Le nouveau regroupement appelé Haybec veut exporter du foin jusqu'en Floride et en Nouvelle-Angleterre après avoir analysé ce marché pendant deux ans, entre autres celui des écuries. «Nous devons produire de la qualité, qui est la pierre angulaire de cette entreprise, tout en ayant une régularité d'approvisionnement. La couleur, la composition et l'absence de mauvaises herbes sont des exigences du marché. C'est un créneau qui a toujours existé, mais dont la mise en marché n'avait jamais été structurée. Nous avons effectué comme un test de marché en vendant déjà quelques centaines de tonnes», explique Jean-Paul Thériault, président de Haybec et directeur-général de Purdel.
Une tonne de foin peut être vendue entre 160 $ et 170 $, plus les frais de transport.
Un conseiller a été engagé par Haybec pour guider les agriculteurs intéressés et il a préparé un cahier des charges qui présente toutes les caractéristiques du foin commercialisable.
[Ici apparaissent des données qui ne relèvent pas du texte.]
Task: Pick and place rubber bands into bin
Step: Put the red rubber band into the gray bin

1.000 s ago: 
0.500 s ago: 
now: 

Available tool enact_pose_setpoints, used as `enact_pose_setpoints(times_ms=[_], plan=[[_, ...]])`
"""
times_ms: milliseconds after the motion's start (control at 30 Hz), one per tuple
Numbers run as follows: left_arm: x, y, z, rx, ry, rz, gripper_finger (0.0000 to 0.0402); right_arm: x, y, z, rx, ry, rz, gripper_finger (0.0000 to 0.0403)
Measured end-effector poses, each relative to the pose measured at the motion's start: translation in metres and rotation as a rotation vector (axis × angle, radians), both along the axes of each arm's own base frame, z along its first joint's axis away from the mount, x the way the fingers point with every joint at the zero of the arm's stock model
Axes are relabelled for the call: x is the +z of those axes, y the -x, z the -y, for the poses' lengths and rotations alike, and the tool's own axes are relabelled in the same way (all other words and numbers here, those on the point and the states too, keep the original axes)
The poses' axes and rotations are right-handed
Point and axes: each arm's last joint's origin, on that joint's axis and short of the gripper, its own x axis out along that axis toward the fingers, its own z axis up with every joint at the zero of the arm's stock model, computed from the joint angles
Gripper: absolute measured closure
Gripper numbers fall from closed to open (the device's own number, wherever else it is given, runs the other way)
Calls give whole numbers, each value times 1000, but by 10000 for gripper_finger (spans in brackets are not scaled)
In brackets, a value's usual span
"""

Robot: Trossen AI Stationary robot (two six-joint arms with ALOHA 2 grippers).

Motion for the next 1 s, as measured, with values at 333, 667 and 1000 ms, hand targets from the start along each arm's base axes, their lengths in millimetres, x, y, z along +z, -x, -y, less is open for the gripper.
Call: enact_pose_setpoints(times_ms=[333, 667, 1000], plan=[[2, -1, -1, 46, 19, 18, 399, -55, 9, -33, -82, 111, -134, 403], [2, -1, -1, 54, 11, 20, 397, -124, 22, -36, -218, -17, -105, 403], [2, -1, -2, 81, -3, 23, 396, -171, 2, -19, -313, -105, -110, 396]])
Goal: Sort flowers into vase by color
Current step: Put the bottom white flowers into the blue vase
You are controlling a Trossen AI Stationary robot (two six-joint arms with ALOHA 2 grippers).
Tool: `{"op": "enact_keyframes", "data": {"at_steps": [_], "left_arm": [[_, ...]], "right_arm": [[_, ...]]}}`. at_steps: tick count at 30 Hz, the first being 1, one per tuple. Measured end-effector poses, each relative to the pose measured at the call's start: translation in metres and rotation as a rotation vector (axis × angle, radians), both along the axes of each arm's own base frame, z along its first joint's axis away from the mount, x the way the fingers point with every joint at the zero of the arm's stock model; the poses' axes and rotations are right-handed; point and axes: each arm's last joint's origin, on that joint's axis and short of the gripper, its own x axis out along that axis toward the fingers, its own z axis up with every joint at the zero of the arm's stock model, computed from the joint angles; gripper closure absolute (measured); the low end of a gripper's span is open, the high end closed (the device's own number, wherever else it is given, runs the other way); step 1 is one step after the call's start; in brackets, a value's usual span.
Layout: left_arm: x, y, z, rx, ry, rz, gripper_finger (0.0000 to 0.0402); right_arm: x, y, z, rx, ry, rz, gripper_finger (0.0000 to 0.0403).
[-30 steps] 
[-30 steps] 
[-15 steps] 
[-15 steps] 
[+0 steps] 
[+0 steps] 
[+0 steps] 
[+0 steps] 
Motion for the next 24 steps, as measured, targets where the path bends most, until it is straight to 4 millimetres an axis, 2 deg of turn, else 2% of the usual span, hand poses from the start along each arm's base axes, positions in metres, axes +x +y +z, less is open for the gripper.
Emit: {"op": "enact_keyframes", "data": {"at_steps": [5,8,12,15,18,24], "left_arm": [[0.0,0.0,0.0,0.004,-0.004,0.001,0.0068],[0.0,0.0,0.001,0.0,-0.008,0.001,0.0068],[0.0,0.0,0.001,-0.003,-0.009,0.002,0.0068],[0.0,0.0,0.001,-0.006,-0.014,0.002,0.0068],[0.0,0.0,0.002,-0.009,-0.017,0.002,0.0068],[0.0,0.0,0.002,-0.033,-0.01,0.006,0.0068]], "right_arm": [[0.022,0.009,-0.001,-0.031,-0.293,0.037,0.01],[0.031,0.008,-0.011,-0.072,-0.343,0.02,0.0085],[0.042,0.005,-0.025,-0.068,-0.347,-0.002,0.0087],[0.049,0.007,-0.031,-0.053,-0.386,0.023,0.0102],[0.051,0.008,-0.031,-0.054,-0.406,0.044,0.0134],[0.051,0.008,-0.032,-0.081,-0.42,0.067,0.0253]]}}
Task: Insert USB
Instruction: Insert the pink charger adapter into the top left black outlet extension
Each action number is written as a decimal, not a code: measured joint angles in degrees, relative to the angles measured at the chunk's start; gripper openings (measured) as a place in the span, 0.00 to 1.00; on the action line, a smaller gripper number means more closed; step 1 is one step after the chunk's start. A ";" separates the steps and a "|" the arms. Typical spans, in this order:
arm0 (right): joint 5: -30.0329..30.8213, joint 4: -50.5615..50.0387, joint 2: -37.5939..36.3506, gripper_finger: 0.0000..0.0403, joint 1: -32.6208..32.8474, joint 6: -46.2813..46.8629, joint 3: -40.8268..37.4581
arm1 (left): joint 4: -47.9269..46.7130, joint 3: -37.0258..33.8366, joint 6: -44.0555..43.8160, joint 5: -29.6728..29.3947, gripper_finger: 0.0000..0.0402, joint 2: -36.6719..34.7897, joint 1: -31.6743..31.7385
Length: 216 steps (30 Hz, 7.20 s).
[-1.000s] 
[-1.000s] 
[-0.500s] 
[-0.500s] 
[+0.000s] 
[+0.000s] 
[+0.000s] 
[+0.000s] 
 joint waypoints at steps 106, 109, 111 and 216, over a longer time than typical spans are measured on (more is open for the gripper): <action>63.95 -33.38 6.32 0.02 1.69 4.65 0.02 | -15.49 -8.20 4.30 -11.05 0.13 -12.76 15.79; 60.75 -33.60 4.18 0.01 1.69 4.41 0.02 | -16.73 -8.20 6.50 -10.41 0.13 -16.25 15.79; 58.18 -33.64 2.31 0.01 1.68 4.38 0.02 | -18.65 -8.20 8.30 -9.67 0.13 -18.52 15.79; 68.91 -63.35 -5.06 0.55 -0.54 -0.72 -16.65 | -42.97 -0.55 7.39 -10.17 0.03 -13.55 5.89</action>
Ce cahier sera distribué aux producteurs fourragers de la région. «Notre conseiller fait des contacts actuellement avec des acheteurs et des producteurs. On ne veut pas aller trop vite et produire de gros volumes rapidement afin de s'assurer d'un produit de qualité et de développer notre crédibilité auprès des acheteurs. Nous allons procéder à petits pas. Des producteurs de céréales se sont déjà montrés intéressés en intégrant ce fourrage à la rotation de leurs cultures. On va peut-être vendre autour de 1500, 2000 ou 3000 tonnes dans les premières années», souligne Jean-Paul Thériault.
Un marché intéressant
Le marché intérieur québécois est aussi intéressant, comme en Haute-Maurice où les terres sont en partie consacrées à la culture du soya ou du maïs. «Ces choix provoquent le manque de foin, ce qui devient un marché intéressant pour nous.»
Les cinq coops sont toutes situées dans l'Est-du-Québec, soit Purdel, Agriscar, Dynaco, Saint-Alexandre, Matapédia. Purdel et Dynaco (Côte-du-Sud) sont les deux grandes coopératives régionales qui couvrent tout le territoire du Bas-Saint-Laurent.
L'agriculture au Bas-Saint-Laurent représente des recettes de 350 millions $ et 4 400 emplois, dont près de 40 millions $ en en céréales et protéagineux.